In B2B, you need to work with many customer-facing teams who are selling and supporting the product and, also, you have account managers or a customer success team that handle the relationship with customers and ensure the product is driving their success.
While B2C products usually come with a very clear user interface, as no customer would read a help guide, B2B products might get complex as they drive someone’s whole business. That doesn’t mean the UI needs to be complex, but some areas, flows, and concepts are just not easy and it’s actually the complexity of what the whole platform can do that makes it hard for everyone to keep up with changes and new capabilities.

So how do you keep all your customers and customer-facing teams up to date? Numerous times, I’ve walked into a hotel, they’ve started to describe a problem, and it’s taken me three clicks to show them that we already have a solution. They ask me how long the feature has been in the system and it’s usually weeks, even months. They simply didn’t see the change and didn’t read the particular release note.
Also, you’re an expert on a problem you’re solving and you’ve invented a great solution for it. But, in the end, what you’re giving to your customer is a tool, like a hammer. How do you make sure they use the hammer properly, to hit nails, and not to break windows? Do they know how to hold a hammer? How to hit a nail?

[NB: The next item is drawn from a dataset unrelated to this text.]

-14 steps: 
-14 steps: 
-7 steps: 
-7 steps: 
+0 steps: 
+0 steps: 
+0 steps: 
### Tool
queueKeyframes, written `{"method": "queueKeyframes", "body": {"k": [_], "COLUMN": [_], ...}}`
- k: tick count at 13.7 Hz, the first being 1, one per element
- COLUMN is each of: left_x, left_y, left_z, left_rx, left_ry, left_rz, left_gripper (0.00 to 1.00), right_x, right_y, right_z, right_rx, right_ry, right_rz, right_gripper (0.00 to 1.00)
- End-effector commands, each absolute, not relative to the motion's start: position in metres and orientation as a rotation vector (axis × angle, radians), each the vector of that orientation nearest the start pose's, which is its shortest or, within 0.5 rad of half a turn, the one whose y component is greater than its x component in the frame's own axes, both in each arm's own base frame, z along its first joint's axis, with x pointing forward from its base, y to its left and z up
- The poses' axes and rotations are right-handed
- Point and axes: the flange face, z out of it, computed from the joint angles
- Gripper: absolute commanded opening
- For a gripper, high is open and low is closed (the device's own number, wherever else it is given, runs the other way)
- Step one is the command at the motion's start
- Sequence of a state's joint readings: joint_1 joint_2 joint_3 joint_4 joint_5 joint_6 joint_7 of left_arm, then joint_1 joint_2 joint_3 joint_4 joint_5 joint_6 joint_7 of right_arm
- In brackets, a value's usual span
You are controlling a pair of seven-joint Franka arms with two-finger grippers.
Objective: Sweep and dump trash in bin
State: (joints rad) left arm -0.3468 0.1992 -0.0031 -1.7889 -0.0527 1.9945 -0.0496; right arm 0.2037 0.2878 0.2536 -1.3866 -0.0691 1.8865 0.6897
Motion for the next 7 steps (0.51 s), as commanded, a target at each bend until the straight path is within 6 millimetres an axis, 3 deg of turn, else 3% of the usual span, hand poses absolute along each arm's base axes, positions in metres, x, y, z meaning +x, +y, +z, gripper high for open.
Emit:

For both of these problems, you have the answers. Through discovery, you’ve become a subject matter expert and you need to ensure you hand over not just the tool, but also your knowledge and how to use it effectively. And also, how not to use it.
Naturally, you would think about writing a user guide. But you have a team for that, right? They get a ticket to write an article. They either describe the screen and each field on it or they have to reverse engineer and figure out the problem we’re solving, why we’re solving it like this, and how to use the new functionality.
That’s why Vendula, from our product marketing team, has come up with what we started calling birth certificates. She’s put together a template, the birth certificate, which serves as a release manifest. Before we start developing a new initiative, the relevant product manager fills in this template to summarize the problem we’re trying to solve and the solution we’re betting on. And they keep updating during development it with more details for the customer-facing teams.
Vendula explains why she believes birth certificates represent a powerful tool for product managers to ensure crucial information gets to customers: “Product teams might experience the frustration of developing their product with a strong proposition that gets lost in the process because, once they release a feature, they expect everyone to pick up the ball and run with it. However, the reality, in most cases, is that information might get lost throughout the process, so people ask questions. And it results in the situation where the product manager is answering the same questions repeatedly. Or supporting other teams in the sales and customer success processes. Just because they didn’t provide the right information at the right time, or the right format, or even to the right teams.”

That’s why we brought birth certificates to the game. They provide a single source of truth to all stakeholders in the company at the right time. The idea behind them is to start writing one once a product manager knows what they’re building and why. At this point, a birth certificate can contain only a short problem statement and expected impact on respective stakeholders. Throughout the development process, they add information to the birth certificate and the rest of the team is continuously notified. With evolving information, the team can react and plan their actions accordingly.
Birth certificates aren’t just about sharing the vision. Their main purpose is far less romantic. They need to provide “operational” information to all teams in the company that are in touch with customers. They need to understand what the building of your product means for them and how it may affect them. It can be anything from updating internal guides, creating new FAQs, updating sales pitches and other materials, or even updating your website. If you would like to make your product successful, you need to “sell” it to your team first. By providing the right information, the team will have time to be evangelized. They are the first “buyers” of your product and if they understand what you’re building, you’re halfway there.”
As a product manager, you are responsible for the success of your product and a huge part of that responsibility lies in passing on your knowledge to the rest of the organization, so that they can repeat that message in a consistent way to customers.
A written form, like a birth certificate, helps you articulate the key messages and value of a given release really well, but that doesn’t mean that you shouldn’t go beyond and not show&tell or do a live demo or training for your audience.
How are you making sure that your product is successful?